**** DATASET RECORDS ****
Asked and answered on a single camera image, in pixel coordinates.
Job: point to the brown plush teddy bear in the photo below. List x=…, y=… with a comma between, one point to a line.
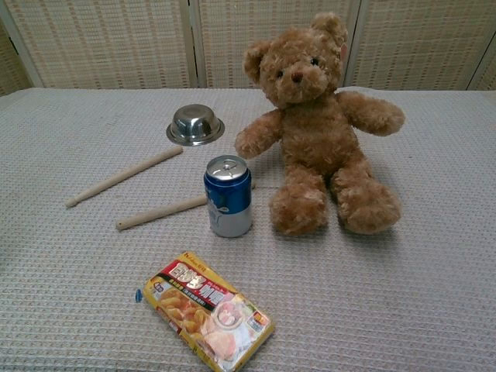
x=315, y=135

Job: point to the blue and silver drink can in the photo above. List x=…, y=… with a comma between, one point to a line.
x=228, y=197

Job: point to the small stainless steel bowl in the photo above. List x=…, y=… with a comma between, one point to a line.
x=195, y=124

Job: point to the wooden stick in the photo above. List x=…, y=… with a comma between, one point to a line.
x=124, y=176
x=162, y=213

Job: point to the yellow curry box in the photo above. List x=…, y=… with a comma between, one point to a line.
x=207, y=314

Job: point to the beige waffle-weave table cloth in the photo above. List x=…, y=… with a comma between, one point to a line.
x=77, y=271

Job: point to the woven folding screen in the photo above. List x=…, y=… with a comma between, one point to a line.
x=116, y=42

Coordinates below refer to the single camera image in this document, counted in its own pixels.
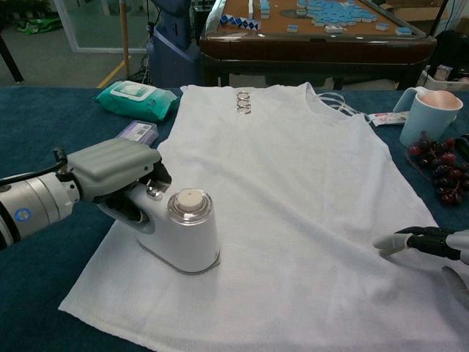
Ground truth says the blue white snake cube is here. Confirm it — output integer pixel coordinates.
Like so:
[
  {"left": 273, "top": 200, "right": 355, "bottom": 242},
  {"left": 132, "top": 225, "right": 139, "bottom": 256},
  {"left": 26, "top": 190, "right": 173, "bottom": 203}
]
[{"left": 218, "top": 12, "right": 263, "bottom": 31}]

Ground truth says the small white pink sachet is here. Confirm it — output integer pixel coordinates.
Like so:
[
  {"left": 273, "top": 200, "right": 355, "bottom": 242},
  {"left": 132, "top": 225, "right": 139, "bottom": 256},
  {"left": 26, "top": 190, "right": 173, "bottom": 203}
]
[{"left": 368, "top": 111, "right": 410, "bottom": 128}]

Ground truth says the white plastic basket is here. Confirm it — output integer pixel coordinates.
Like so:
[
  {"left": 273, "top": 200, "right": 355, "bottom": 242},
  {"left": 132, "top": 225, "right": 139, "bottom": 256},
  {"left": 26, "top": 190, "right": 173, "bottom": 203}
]
[{"left": 419, "top": 65, "right": 469, "bottom": 92}]

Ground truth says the white handheld steam iron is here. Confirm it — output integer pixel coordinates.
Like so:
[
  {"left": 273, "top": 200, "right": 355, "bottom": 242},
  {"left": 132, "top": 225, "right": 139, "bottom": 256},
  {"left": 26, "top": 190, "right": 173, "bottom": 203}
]
[{"left": 97, "top": 179, "right": 223, "bottom": 275}]

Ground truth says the grey black left robot hand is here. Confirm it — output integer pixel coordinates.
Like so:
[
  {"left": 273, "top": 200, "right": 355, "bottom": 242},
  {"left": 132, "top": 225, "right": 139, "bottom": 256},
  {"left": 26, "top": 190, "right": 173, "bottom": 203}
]
[{"left": 67, "top": 141, "right": 172, "bottom": 223}]

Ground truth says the silver ring chain ornament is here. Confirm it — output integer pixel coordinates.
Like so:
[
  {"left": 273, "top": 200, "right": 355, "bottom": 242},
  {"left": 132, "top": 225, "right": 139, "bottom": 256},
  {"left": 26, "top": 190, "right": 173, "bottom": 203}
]
[{"left": 235, "top": 90, "right": 253, "bottom": 117}]

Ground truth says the dark blue table cloth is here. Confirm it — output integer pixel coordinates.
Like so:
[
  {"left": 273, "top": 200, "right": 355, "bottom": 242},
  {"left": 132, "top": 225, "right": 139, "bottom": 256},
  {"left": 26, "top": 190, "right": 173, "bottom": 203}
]
[{"left": 0, "top": 86, "right": 469, "bottom": 352}]

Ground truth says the light blue plastic mug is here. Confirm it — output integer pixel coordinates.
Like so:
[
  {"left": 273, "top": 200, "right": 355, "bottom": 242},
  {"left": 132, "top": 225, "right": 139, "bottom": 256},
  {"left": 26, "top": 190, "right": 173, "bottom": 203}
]
[{"left": 393, "top": 87, "right": 462, "bottom": 147}]

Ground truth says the dark green object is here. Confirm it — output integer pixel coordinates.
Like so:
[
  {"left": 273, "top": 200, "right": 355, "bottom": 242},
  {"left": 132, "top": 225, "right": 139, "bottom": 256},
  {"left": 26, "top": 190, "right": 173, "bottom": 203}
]
[{"left": 456, "top": 134, "right": 469, "bottom": 162}]

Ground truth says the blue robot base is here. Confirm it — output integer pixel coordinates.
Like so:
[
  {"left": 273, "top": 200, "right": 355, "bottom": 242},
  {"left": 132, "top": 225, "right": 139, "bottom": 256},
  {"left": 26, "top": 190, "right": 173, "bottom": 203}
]
[{"left": 146, "top": 0, "right": 202, "bottom": 89}]

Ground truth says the white framed glass partition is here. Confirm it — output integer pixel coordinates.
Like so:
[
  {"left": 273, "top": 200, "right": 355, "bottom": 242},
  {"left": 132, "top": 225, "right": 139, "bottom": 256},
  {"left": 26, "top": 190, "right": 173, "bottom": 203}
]
[{"left": 51, "top": 0, "right": 151, "bottom": 52}]

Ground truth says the black table leg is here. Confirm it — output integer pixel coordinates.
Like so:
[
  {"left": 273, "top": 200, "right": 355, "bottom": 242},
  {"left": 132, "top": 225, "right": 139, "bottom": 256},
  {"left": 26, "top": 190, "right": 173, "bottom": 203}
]
[{"left": 0, "top": 34, "right": 25, "bottom": 84}]

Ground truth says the grey black right robot hand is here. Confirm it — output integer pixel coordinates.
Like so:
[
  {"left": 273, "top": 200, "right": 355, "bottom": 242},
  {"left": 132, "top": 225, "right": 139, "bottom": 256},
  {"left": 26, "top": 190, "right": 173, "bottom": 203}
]
[{"left": 372, "top": 226, "right": 469, "bottom": 305}]

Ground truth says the white sleeveless knit top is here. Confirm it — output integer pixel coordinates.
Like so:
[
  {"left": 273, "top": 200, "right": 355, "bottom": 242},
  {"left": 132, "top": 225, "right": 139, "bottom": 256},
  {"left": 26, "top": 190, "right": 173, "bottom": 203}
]
[{"left": 58, "top": 82, "right": 469, "bottom": 352}]

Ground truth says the green bag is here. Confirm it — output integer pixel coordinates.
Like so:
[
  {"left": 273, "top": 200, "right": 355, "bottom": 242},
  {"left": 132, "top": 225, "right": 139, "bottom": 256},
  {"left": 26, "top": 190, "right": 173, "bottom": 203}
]
[{"left": 16, "top": 18, "right": 62, "bottom": 36}]

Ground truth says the wooden pole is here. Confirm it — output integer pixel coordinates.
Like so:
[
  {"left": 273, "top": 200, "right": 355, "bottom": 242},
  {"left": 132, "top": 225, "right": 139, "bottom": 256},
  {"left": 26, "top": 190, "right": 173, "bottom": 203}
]
[{"left": 120, "top": 0, "right": 132, "bottom": 78}]

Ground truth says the clear purple plastic box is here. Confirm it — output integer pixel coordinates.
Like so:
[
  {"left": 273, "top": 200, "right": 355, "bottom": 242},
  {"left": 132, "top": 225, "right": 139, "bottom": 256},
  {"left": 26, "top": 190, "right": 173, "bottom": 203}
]
[{"left": 115, "top": 120, "right": 159, "bottom": 150}]

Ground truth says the dark red cherry bunch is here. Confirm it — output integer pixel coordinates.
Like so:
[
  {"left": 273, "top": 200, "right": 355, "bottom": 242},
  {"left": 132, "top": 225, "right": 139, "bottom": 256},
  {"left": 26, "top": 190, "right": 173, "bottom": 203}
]
[{"left": 406, "top": 131, "right": 469, "bottom": 206}]

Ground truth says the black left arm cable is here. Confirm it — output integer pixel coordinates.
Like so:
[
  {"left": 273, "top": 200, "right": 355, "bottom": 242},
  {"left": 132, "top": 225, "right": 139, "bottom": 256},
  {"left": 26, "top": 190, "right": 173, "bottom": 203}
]
[{"left": 0, "top": 147, "right": 70, "bottom": 184}]

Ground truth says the green wet wipes pack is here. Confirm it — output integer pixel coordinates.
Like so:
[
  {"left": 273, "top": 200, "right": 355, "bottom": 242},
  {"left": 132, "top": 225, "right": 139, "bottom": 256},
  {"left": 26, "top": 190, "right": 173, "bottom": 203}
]
[{"left": 94, "top": 80, "right": 180, "bottom": 124}]

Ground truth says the brown mahjong table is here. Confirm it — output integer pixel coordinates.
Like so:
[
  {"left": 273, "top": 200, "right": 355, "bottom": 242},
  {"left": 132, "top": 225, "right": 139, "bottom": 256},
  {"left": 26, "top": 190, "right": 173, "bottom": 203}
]
[{"left": 199, "top": 0, "right": 437, "bottom": 91}]

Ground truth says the blue mahjong tile pile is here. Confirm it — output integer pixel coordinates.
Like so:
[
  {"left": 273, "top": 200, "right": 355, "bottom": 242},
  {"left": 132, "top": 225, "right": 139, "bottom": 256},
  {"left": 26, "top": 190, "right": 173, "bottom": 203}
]
[{"left": 307, "top": 0, "right": 374, "bottom": 26}]

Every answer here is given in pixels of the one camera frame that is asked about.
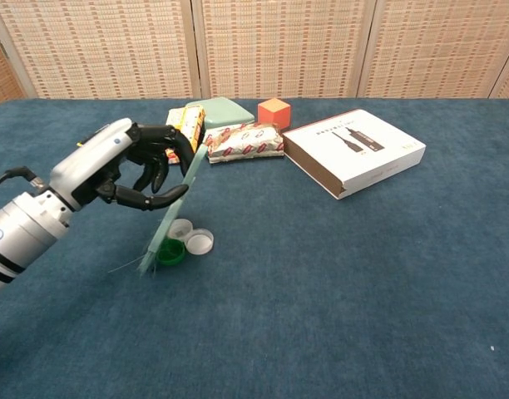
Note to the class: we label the white clear-rimmed bottle cap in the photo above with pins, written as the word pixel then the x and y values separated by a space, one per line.
pixel 199 243

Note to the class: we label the yellow snack package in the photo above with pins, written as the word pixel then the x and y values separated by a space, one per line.
pixel 193 120

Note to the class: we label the orange cube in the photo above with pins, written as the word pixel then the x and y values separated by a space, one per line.
pixel 273 113

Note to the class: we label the mint green square box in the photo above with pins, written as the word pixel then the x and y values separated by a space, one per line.
pixel 221 110

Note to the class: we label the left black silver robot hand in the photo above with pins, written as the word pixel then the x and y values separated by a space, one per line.
pixel 92 154

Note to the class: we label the silver red patterned packet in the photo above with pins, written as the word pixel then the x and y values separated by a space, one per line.
pixel 246 143

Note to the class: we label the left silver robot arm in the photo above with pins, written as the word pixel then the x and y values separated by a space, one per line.
pixel 21 232

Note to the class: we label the white flat cardboard box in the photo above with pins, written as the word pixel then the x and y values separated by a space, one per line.
pixel 362 145

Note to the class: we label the green bottle cap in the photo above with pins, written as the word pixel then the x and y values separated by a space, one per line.
pixel 171 252

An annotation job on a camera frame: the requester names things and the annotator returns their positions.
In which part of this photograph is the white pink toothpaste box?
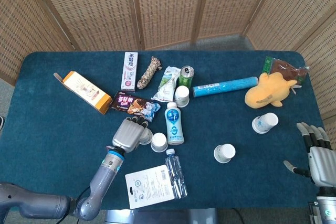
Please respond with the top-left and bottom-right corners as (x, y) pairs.
(120, 51), (139, 93)

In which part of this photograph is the white paper cup blue flower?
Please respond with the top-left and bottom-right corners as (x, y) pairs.
(150, 132), (169, 153)

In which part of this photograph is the white blue milk bottle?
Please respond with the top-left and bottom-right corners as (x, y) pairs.
(164, 102), (185, 146)

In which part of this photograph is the blue paper roll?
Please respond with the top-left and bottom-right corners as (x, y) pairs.
(192, 76), (259, 98)

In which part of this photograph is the teal table cloth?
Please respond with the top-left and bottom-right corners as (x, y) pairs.
(0, 50), (325, 210)

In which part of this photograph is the silver foil pouch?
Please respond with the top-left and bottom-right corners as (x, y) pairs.
(151, 66), (182, 103)

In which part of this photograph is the green brown snack bag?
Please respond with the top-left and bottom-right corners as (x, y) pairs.
(263, 56), (310, 86)

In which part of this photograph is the white object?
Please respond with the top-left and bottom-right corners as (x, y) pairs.
(251, 112), (279, 134)

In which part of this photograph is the white paper cup green flower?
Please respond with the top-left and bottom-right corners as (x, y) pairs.
(174, 86), (190, 108)
(213, 143), (236, 164)

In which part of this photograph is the wicker folding screen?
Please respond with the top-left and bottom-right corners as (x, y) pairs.
(0, 0), (336, 151)

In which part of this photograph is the clear plastic water bottle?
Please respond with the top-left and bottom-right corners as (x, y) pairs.
(165, 148), (188, 199)

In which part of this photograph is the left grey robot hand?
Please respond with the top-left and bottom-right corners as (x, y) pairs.
(112, 116), (150, 153)

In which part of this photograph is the orange cream cardboard box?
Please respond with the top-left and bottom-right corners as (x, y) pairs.
(53, 70), (113, 115)

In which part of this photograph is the yellow plush toy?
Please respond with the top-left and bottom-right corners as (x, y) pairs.
(244, 72), (298, 110)

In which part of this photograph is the brown chocolate snack bag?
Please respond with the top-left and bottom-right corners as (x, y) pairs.
(109, 91), (161, 122)

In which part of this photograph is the green drink can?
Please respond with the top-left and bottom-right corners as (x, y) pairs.
(178, 65), (195, 89)

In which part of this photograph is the brown white rope bundle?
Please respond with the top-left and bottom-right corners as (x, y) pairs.
(136, 56), (163, 90)

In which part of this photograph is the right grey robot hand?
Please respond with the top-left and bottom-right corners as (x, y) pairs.
(283, 122), (336, 188)

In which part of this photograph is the white paper cup blue print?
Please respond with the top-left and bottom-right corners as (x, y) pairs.
(139, 129), (153, 145)

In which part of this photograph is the grey robot torso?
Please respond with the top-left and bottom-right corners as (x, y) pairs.
(104, 207), (218, 224)

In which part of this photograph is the white blister card package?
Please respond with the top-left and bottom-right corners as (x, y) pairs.
(124, 164), (175, 210)
****
AIM OF THE EXERCISE> The required output is a copy of each line in the records where the string "pink" occurs.

RESULT BELOW>
Ground truth says the small white pink sachet is here. Confirm it — output integer pixel coordinates.
In which part of this photograph is the white pink toothpaste box?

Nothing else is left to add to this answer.